Hunt Hospital, Danvers, Massachusetts
What a God forsaken place, I can’t believe no one has come and shut this hell hole down. When I was in fourth or fifth grade my mother went into the hospital for minor surgery, and give or take a few reprieves, didn’t come home for the better part of two years. In those days children weren’t allowed to visit the patients and I spent a lot of time in the waiting room lighting red glass church candles. Eventually I went to live with my father and family on the South Shore. Mental note: I don’t care if it’s a hang nail; Mass General and The Brigham are only an hour away.
Horseneck Beach, Cape Cod, Massachusetts
Lynn Beach, Lynn, Massachusetts
'Lynn, Lynn, City of Sin. You don’t get out the way you went in.’
Marianne and Paula’s mom used to work for the phone company in Lynn.
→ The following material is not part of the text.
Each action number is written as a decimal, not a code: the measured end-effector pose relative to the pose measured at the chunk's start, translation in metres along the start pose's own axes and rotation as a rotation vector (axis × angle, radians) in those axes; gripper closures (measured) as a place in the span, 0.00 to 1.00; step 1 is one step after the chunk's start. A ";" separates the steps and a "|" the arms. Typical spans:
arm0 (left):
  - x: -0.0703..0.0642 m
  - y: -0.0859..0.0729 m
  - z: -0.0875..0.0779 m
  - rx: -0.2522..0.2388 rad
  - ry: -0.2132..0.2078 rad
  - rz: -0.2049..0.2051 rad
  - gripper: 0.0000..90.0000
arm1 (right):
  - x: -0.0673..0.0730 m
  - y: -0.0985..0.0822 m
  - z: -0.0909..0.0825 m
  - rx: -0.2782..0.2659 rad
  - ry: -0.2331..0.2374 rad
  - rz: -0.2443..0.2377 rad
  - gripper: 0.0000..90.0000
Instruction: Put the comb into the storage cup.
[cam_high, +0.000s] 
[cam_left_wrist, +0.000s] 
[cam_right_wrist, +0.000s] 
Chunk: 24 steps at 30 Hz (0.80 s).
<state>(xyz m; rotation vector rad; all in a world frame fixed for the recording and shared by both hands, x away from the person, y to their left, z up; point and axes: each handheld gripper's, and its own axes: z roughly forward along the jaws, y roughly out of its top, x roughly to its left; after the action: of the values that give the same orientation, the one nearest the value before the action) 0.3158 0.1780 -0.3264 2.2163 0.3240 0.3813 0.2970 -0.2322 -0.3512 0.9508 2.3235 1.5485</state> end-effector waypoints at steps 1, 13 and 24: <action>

Sometimes we would go to Lynn Beach while she was at work for ½ the day and for the other ½ we would go to this big room in the phone company building where you would call anywhere for free. Doesn’t sound like much in 2010 but in the 1970’s it was huge. It used to cost a lot to make long distance calls. My sister Marianne alone could run up a $300 phone bill in a month calling her out of town friends. The three of us would get into that room and not leave for hours until we called everyone we ever met.
The Dead Sea
Town Beach, Sandwich, Massachusetts
Isabella Beach, Fishers Island, Long Island, New York
In 1943 my grandfather, Herbert Pinto, began his third posting with the Army at Fort Wright on Fishers Island in New York. My grandparents had 2 children at the time and the whole family was there for 2 years. Fishers Island is tiny, 2 miles long and ¾ of a mile across. It was during this posting that my grandfather would invent telescope sights using spider webs as additional cross hairs. The spiders contributing to the war effort were named Spitler and Spirohito.
Along the Thames, London
When my husband Tim was 8 his parents separated and his mother wasn’t able to cope. Tim’s Aunt Sonia in Montreal got a paper route (odd, I know but Sonia was a festival of odd) and saved up enough money to send her sister to England to visit with relatives for the greater part of the summer. Sonia came to New York to take care of the boys bringing her three with her.
Joanie’s Beach, Gloucester, Massachusetts
You need to pay a toll to incredibly skeevy looking locals, (more like modern trolls I you ask me), to drive down to Joanie’s house/beach.
El – Bahri
When my daughter Isabella was in first grade she decided she was going to be an archeologist, living a glamorous life amongst the ruins of Ancient Egypt. One day she looked up at her Grampa Stanley and invited him along on her future digs. Overcome with emotion Stanley asked, ‘Why me?’ to which Izzy replied, ‘Well I’m going to have children, someone is going to have to take care of them and I’m going to be busy digging.’
The El-Bahri temple complex includes one of the most beautiful temples in Egypt, built for the Pharoah Hatchepsut, 15th century BC. Situated on the west bank of the Nile, in a steep half circle of cliff, it guards the entrance to the Great Valley of the Kings.